Urbanisation galopante et vulnérabilité climatique
Les travaux de Nouakchott se déroulent alors que l’Afrique comptera, selon l’ONU, 1,2 milliard d’urbains à l’horizon 2050. Cette dynamique exponentielle exerce une pression considérable sur le foncier, les services de base et la cohésion sociale. CGLU Afrique s’est fait le porte-voix d’un plaidoyer pour que les municipalités bénéficient directement de financements climat, actuellement canalisés par les gouvernements centraux. La Banque africaine de développement estime le déficit annuel en infrastructures urbaines à 50 milliards de dollars, un chiffre qui rappelle l’urgence d’un dialogue triangulaire entre États, villes et bailleurs.

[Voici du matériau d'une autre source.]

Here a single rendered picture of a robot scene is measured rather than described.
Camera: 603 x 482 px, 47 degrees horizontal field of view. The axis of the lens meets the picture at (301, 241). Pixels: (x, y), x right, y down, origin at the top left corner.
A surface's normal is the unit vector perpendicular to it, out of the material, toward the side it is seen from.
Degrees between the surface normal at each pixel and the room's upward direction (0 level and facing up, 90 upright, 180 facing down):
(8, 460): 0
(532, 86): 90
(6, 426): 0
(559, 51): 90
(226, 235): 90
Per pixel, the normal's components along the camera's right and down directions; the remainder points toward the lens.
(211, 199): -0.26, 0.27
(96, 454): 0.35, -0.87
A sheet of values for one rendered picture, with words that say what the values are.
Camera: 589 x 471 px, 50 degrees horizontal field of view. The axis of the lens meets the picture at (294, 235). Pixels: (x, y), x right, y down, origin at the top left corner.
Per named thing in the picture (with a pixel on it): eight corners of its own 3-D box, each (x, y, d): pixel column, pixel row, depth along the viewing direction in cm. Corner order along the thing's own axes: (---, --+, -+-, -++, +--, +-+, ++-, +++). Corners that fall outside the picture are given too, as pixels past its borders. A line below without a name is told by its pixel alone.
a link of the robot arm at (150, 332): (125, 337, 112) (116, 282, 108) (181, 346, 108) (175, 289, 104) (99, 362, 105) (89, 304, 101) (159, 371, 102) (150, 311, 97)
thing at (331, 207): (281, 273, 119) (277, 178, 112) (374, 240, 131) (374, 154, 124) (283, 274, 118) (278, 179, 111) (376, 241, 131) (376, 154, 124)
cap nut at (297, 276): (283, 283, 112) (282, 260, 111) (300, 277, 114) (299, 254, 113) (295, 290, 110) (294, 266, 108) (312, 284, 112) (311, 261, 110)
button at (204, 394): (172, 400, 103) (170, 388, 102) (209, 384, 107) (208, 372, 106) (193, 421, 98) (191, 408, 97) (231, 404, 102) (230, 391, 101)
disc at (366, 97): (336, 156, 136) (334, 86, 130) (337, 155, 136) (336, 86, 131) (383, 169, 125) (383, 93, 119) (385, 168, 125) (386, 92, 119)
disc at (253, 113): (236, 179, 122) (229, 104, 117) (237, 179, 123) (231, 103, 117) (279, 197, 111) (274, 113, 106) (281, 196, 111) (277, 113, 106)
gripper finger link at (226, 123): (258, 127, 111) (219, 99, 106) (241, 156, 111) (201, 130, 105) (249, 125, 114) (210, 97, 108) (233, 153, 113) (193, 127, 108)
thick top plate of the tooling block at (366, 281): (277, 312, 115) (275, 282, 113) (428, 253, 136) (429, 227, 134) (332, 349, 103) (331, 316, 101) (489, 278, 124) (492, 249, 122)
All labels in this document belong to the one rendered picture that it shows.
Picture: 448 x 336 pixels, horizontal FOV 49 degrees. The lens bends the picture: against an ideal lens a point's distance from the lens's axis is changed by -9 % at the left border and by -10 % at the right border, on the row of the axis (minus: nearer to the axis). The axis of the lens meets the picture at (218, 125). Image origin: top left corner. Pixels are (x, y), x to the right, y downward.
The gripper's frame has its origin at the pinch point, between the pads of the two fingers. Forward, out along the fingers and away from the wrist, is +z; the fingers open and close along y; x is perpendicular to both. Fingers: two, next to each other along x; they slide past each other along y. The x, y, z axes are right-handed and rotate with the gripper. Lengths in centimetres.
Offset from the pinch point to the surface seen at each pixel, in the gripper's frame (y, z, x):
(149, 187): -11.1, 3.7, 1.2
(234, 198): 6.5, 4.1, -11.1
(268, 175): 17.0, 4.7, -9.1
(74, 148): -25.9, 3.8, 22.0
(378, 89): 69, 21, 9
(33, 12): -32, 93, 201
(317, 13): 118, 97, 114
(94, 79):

La Mauritanie mise sur la diplomatie des villes
En offrant sa tribune à CGLU Afrique, Nouakchott entend démontrer sa capacité d’accueil et son orientation réformiste dans un Sahel souvent décrit sous l’angle sécuritaire. Le président mauritanien Mohamed Ould Cheikh El Ghazaouani a récemment déclaré que « les collectivités locales sont un levier de stabilisation et de développement qu’il faut consolider ». L’évènement, couvert par plusieurs agences continentales, constitue donc un exercice de soft power pour la Mauritanie, qui souhaite renforcer ses synergies avec le Maghreb et l’Afrique subsaharienne.
Vers une assemblée générale aux ambitions rehaussées
La dernière séquence de la session sera consacrée à la préparation de l’assemblée générale prévue en 2025, dont l’hôte n’est pas encore officiellement désigné. Les discussions porteront sur l’adoption d’un cadre stratégique quinquennal articulé autour de la résilience climatique, de la transition numérique et de la finance territoriale innovante. Une feuille de route qui devra, selon les participants, s’accompagner d’indicateurs mesurables afin d’éviter l’écueil des déclarations d’intention.
À l’issue de ces deux journées, le communiqué final devrait esquisser un calendrier de mise en œuvre et préciser les responsabilités de chaque région. Au-delà des formules consensuelles, la capacité de CGLU Afrique à traduire ses résolutions en projets tangibles sera scrutée par les partenaires internationaux, à commencer par l’Union africaine, dont le sommet de février 2025 pourrait entériner plusieurs recommandations.
Entre exigences budgétaires et espérance continentale
Mortier de la coopération inter-urbaine, CGLU Afrique se trouve à un carrefour. La session de Nouakchott devra concilier rigueur financière, refonte institutionnelle et inclusion sociétale pour demeurer le porte-parole crédible des territoires africains. Si le consensus l’emporte, la diplomatie des villes pourrait renforcer sa place dans l’architecture géopolitique du continent. Faute de quoi, le risque persiste de voir se creuser l’écart entre discours panafricain et réalités locales. Dans l’une ou l’autre hypothèse, les délibérations de Nouakchott pèseront sur la condition urbaine africaine bien au-delà des deux jours de réunion.